«« PLQ - les ti-mensonges

DÉFUSIONS

Charest répète sa promesse de référendums

Mathieu Boivin
Presse Canadienne Le samedi 27 avril 2002


Le chef libéral Jean Charest a répété, samedi, devant les maires de l'Union des municipalités du Québec (UMQ), que les citoyens de municipalités fusionnées pourraient amorcer un processus de défusion sous un éventuel gouvernement libéral.

Il a cependant ajouté que son parti ne ferait pas directement campagne en faveur des défusions, faisant plutôt valoir qu'il s'agissait plutôt de défendre le vieux principe «pas de taxation sans représentation».

«C'est une question de démocratie, a-t-il plaidé. Les citoyens qui paient des taxes ont le droit d'avoir un mot à dire dans l'avenir de leurs communautés. Et il faut faire confiance au jugement des gens.»

Si son parti remportait les prochaines élections, M. Charest serait donc disposé à ce que des municipalités fusionnées ouvrent un registre à l'hôtel de ville afin d'accueillir les signatures de citoyens désireux de défusionner.

Un nombre suffisant de signatures déclencherait alors un référendum local. Le chef libéral a ajouté qu'une étude complète des avantages et des inconvénients d'une défusion serait produite, pour que les citoyens puissent se faire une opinion éclairée.

Le résultat d'un tel référendum aurait un caractère contraignant pour le gouvernement, a-t-il assuré.

Du reste, M. Charest a brossé les grandes lignes de sa vision des relations que le gouvernement québécois devrait entretenir avec les municipalités. Il a ainsi soutenu que les libéraux reconnaîtraient l'autonomie du monde municipal — en permettant la sous-traitance, notamment — et élaboreraient un nouveau pacte fiscal en vue de diversifier les sources de revenus pour les villes.

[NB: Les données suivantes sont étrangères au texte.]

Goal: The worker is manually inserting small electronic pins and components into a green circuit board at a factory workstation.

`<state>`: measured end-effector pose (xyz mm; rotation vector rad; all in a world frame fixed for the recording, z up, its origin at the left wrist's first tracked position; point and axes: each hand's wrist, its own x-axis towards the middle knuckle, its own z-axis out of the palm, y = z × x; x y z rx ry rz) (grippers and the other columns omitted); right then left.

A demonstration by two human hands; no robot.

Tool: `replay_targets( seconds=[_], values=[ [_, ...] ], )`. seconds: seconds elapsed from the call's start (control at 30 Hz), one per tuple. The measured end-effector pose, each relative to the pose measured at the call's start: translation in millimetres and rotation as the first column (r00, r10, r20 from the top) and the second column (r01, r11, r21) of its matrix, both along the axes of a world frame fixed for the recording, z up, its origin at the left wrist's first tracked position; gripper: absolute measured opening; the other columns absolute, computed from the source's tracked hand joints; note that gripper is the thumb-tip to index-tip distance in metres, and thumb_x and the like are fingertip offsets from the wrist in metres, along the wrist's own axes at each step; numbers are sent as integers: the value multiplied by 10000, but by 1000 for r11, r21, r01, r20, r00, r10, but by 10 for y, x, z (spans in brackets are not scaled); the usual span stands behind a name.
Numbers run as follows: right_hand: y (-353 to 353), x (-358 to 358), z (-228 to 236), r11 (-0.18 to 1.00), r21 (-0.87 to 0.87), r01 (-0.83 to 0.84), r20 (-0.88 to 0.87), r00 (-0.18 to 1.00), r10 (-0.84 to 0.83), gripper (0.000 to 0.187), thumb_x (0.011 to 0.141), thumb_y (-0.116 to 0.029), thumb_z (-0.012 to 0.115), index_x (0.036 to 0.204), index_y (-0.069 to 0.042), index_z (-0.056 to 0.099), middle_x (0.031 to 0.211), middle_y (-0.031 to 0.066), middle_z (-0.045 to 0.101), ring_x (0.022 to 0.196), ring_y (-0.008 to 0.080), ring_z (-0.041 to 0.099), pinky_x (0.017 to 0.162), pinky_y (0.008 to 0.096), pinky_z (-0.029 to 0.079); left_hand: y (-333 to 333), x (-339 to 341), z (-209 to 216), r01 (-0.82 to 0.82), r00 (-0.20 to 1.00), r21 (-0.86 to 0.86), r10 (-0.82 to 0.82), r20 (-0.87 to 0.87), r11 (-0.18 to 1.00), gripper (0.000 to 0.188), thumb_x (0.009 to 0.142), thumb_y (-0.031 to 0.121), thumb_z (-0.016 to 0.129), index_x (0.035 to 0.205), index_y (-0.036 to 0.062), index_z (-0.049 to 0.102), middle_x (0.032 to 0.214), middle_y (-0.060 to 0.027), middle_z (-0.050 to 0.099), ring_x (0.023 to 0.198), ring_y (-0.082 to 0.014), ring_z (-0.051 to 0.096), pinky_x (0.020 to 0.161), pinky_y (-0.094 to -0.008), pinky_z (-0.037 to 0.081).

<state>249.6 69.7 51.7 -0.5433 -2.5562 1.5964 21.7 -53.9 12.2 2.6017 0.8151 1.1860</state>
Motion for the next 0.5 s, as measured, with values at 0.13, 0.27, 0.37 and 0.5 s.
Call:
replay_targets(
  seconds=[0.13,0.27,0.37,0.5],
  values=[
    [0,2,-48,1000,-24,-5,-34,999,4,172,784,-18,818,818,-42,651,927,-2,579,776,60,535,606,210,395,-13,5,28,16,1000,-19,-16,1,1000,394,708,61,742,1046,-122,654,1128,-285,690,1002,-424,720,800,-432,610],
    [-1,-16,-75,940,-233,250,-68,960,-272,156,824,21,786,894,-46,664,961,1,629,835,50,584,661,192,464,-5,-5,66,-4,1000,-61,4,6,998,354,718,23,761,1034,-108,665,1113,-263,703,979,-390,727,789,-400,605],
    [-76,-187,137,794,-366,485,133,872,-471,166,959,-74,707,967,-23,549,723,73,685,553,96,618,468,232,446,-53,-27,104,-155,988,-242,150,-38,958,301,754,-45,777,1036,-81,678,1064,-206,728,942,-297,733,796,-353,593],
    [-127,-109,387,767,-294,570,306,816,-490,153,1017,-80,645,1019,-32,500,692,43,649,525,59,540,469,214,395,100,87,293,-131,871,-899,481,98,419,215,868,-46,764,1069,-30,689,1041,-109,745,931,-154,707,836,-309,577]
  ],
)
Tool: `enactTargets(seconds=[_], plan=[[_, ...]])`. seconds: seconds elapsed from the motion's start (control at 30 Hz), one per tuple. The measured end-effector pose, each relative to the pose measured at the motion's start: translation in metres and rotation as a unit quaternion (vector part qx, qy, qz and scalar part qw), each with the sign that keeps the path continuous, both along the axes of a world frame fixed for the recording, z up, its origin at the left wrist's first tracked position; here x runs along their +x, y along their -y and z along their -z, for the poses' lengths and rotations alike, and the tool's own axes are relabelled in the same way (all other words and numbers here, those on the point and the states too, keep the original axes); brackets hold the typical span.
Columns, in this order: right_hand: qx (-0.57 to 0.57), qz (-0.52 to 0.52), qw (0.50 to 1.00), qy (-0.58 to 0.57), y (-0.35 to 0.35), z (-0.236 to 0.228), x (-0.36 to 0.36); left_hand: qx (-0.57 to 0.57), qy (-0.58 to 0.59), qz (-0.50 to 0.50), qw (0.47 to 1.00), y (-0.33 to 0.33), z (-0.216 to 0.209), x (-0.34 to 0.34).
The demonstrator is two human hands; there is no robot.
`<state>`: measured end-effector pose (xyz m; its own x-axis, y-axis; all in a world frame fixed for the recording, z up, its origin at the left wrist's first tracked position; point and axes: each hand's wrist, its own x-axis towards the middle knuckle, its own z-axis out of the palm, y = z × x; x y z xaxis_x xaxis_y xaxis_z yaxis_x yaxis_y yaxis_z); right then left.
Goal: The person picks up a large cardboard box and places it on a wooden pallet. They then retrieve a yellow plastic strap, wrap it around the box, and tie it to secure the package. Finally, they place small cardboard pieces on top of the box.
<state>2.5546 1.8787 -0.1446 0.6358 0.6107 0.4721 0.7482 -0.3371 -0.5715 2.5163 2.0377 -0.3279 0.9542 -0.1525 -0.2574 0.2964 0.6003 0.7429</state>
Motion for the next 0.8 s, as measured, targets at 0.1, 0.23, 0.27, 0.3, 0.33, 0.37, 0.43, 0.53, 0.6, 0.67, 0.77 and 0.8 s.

Ils tenteraient aussi de simplifier les structures et de respecter les identités locales, mais surtout, a insisté M. Charest, ils mettraient le respect du citoyen à l'avant-plan.

Sur ce dernier point, il a raillé le gouvernement Landry. «Les péquistes parlaient de permettre des consultations populaires, cette semaine, mais ils étaient opposés à ce qu'un citoyen participe à une décision sur l'avenir de sa municipalité au moment des fusions», a-t-il rappelé.

Le chef de l'ADQ, Mario Dumont, n'est de son côté pas du tout favorable aux défusions. «C'est plus qu'électoraliste, c'est irresponsable, a-t-il indiqué dans son allocution, livrée plus tard dans la journée. Faire croire à des populations que des défusions seront possibles pour obtenir leur vote, cela relève d'un cynisme politique inadmissible.»

Selon M. Dumont, il serait «irréaliste et contre-productif» de revenir en arrière, même si «les fusions ont été mal faites. Il faut maintenant faire confiance aux élus municipaux et leur donner les pouvoirs pour que le compte de taxes des contribuables soit le grand gagnant des fusions», a-t-il plaidé.

Pour l'ADQ, cela peut vouloir dire des services municipaux qui seraient offerts par des sous-traitants ou la mise en compétition des syndicats avec les entreprises privés pour certains contrats octroyés par une ville, afin d'abaisser la pression sur les coûts.

«Il ne faut pas avoir peur de s'attaquer aux entraves qui empêchent une gestion plus efficiente des administrations municipales», a conclu le chef adéquiste.